WHAT IS EXPECTED
Copy the data as given. No line may be skipped.

▬▬▬

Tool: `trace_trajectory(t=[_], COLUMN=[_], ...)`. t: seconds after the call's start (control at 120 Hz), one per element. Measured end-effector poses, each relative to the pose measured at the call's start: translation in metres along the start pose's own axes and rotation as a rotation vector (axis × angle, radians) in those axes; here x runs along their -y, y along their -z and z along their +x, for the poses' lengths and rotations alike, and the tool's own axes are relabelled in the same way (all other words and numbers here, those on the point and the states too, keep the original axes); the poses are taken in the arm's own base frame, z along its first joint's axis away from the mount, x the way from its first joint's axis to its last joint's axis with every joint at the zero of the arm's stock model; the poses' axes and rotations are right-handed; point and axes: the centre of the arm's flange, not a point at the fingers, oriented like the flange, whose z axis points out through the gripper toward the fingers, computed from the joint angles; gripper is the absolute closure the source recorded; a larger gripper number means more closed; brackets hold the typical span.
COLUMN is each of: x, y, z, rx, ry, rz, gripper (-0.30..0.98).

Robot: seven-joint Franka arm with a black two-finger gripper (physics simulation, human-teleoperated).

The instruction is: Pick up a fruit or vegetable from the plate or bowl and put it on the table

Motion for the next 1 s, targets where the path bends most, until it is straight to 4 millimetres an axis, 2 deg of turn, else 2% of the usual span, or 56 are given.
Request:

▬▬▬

RESULT OF THIS TASK
Tool: `trace_trajectory(t=[_], COLUMN=[_], ...)`. t: seconds after the call's start (control at 120 Hz), one per element. Measured end-effector poses, each relative to the pose measured at the call's start: translation in metres along the start pose's own axes and rotation as a rotation vector (axis × angle, radians) in those axes; here x runs along their -y, y along their -z and z along their +x, for the poses' lengths and rotations alike, and the tool's own axes are relabelled in the same way (all other words and numbers here, those on the point and the states too, keep the original axes); the poses are taken in the arm's own base frame, z along its first joint's axis away from the mount, x the way from its first joint's axis to its last joint's axis with every joint at the zero of the arm's stock model; the poses' axes and rotations are right-handed; point and axes: the centre of the arm's flange, not a point at the fingers, oriented like the flange, whose z axis points out through the gripper toward the fingers, computed from the joint angles; gripper is the absolute closure the source recorded; a larger gripper number means more closed; brackets hold the typical span.
COLUMN is each of: x, y, z, rx, ry, rz, gripper (-0.30..0.98).

Robot: seven-joint Franka arm with a black two-finger gripper (physics simulation, human-teleoperated).

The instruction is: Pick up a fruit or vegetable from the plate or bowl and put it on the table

Motion for the next 1 s, targets where the path bends most, until it is straight to 4 millimetres an axis, 2 deg of turn, else 2% of the usual span, or 56 are given.
Request:

The work on this exercise is now complete.